Once the couple found out about the error, Bazilli said he contacted the province and was able to get the problem fixed for the past three years.

But Bazilli said he was told it was impossible to go back and make corrections further than three years – leaving the couple with a remaining bill of about $6,000. Until that’s paid, they were told, the lien will remain on their property.

Bazilli said he was stunned the province would go to the trouble of putting a legal lien on his home without ever trying to phone the couple or send a registered letter to them.

“They could have just punched my wife’s name into the computer and seen another address pop up,” he said.

Bazilli said the couple suspects they aren’t the only ones who have been erroneously billed.

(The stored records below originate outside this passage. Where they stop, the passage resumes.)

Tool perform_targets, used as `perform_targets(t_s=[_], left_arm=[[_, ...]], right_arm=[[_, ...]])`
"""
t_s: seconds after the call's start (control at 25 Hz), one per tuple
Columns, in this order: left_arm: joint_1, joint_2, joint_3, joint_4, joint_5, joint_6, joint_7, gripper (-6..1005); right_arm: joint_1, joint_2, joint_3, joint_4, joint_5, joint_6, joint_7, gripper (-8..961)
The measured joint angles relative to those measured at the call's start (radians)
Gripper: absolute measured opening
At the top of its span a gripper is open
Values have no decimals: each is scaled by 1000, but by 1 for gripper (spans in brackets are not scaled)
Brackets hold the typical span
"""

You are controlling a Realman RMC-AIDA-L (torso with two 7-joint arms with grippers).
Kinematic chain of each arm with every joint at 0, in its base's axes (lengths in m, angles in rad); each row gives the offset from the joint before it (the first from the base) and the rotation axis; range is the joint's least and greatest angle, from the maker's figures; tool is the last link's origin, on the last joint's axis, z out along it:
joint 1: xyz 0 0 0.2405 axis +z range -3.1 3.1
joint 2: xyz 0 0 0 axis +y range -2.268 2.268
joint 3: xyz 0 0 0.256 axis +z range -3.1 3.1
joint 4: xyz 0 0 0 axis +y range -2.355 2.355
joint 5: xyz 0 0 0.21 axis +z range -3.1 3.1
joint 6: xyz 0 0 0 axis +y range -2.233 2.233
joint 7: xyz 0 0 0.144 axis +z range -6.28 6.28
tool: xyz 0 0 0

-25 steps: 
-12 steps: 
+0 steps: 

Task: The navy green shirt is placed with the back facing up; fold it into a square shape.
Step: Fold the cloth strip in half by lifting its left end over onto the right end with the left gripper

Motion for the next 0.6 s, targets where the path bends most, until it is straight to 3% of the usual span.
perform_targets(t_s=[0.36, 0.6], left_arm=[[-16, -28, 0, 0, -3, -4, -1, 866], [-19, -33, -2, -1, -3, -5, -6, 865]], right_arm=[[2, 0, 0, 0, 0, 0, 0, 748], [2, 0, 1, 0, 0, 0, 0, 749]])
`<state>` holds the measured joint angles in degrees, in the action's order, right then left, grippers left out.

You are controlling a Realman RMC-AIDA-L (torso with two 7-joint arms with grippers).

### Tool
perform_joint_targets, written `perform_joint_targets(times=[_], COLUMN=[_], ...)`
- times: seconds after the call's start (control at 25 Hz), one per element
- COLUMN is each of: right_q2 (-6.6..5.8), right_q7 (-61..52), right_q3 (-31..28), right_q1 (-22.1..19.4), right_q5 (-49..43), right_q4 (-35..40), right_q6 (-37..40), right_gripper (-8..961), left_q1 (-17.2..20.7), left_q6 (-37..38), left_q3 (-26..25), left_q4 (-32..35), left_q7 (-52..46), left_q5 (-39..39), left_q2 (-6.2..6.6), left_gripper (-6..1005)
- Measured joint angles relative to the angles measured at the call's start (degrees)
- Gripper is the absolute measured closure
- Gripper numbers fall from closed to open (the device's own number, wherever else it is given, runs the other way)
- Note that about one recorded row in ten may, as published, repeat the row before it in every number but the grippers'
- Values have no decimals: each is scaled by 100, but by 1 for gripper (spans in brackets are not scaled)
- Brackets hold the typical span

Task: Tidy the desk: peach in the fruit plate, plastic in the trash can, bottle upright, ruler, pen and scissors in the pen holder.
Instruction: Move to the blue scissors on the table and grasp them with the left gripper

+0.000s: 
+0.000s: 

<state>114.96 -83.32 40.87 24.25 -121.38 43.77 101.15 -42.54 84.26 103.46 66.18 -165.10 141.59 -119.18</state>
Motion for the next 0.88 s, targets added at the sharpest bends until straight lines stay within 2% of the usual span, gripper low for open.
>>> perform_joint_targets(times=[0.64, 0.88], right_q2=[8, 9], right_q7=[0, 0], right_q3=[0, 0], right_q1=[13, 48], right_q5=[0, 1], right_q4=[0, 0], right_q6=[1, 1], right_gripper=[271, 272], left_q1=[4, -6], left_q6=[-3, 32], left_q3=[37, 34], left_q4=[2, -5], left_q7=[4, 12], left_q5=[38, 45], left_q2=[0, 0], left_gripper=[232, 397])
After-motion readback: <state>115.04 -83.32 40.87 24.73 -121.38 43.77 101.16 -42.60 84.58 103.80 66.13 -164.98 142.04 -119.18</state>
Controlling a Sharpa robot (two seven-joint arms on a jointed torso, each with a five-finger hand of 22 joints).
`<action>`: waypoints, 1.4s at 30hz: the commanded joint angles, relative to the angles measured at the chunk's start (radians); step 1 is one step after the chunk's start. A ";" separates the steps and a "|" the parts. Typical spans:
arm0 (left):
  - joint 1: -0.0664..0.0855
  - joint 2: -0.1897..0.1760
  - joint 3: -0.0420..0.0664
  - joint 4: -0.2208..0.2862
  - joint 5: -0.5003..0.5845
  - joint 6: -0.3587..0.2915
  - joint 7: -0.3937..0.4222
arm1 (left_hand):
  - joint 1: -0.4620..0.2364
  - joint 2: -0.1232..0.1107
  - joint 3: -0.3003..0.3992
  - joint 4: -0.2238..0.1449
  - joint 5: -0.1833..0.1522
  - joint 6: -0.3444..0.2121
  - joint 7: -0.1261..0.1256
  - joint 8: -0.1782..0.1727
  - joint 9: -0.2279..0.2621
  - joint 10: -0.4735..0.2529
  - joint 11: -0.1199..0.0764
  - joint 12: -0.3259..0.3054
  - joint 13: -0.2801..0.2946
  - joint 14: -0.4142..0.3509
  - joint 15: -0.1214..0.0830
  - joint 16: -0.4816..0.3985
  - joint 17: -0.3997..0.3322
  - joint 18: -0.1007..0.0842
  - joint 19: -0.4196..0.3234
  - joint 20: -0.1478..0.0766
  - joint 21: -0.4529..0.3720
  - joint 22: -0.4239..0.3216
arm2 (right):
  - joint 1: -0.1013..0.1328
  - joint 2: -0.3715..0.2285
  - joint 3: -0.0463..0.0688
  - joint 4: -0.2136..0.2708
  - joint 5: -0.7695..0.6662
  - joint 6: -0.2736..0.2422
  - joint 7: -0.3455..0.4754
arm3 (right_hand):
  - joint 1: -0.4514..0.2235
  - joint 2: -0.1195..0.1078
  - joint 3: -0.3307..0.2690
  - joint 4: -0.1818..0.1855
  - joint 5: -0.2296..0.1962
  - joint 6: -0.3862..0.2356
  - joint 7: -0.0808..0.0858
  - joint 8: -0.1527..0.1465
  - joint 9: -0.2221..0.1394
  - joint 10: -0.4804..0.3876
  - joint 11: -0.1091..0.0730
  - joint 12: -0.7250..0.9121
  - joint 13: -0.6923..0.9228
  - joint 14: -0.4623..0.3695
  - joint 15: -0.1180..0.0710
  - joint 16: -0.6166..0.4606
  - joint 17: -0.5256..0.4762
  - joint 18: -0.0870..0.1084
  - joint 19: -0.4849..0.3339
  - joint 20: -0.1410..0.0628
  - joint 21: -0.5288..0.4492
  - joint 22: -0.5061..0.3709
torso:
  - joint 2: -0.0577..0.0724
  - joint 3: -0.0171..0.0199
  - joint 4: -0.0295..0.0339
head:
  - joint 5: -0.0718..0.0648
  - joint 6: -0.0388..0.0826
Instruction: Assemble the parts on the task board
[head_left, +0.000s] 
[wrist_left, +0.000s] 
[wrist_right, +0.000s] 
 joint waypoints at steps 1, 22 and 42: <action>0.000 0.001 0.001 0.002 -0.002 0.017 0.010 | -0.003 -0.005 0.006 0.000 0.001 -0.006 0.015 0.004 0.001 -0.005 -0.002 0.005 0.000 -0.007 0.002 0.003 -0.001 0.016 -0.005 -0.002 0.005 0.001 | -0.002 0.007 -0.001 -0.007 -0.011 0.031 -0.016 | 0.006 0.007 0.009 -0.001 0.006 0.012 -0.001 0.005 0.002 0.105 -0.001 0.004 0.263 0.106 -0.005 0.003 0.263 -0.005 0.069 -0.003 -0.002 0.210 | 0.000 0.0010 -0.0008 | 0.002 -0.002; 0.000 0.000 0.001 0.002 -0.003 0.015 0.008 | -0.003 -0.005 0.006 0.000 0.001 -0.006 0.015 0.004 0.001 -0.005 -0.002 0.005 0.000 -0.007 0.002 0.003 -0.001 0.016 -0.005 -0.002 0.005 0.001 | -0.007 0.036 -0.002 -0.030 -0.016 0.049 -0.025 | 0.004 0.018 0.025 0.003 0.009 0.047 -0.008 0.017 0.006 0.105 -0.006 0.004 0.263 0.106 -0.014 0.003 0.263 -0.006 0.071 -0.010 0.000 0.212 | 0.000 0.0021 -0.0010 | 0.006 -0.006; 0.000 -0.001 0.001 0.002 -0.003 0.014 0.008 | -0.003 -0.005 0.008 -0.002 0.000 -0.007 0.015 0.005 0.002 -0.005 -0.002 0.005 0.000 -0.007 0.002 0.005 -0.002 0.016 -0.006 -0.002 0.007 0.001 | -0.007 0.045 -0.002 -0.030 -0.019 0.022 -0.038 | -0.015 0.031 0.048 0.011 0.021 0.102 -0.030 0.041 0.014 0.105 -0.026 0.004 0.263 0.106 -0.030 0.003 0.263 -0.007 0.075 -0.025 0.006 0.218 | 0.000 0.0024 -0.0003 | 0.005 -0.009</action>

Administrative errors not unusual, says MLA

Karin Kirkpatrick, the Liberal MLA for West Vancouver-Capilano, said her office has dealt with other constituents who’ve had problems being assessed the tax.

“There have been a lot of administrative issues and they’re hard to resolve,” she said.

In one case, a family ran afoul of the bureaucracy after a father added his daughter to a property title when she moved into the family home – but “the government still has her living at a different address,” said Kirkpatrick, and has been assessing her tax accordingly. “She’s got a lawyer involved trying to get the issue dealt with.”

Kirkpatrick said she doesn’t understand why the ministry didn’t make a bigger effort to contact the West Vancouver property owners.

Most people who receive their property tax notice at their regular address would likely assume the government knew where to find them, she said.

She says it’s incumbent on the government that made the error to fast-track a solution.

The Ministry of Finance responded to questions from the North Shore News saying it couldn’t discuss the couple’s situation directly because of privacy concerns.

Province uses land titles address

“Broadly speaking, the Ministry of Finance uses information from land titles to administer the speculation and vacancy tax, including the mailing addresses of property owners,” the ministry stated in an email.

“For all tax programs, it’s important for people to ensure that the address they have on file with government bodies, including the CRA, the provincial government and land titles, is up to date.”

Owners can change their declarations exempting them from the speculation and vacancy tax for up to three years, the province said.

Declarations can be changed after audit

Declarations can also be changed after the three-year period, but an audit of those declarations has to be completed and additional information might be required, according to the ministry. To do that, homeowners can contact the Ministry of Finance at 1-833-554-2323.

The ministry added that under legislation, information about taxes owed can’t be shared with another person even if that person is also registered on title or is a spouse of the person owing money.

Kirkpatrick said because the tax is relatively new, she wouldn’t be surprised to hear about more people stuck with similar problems.

“How many people are there right now who have something like this happening and they’re not aware of it,” she said.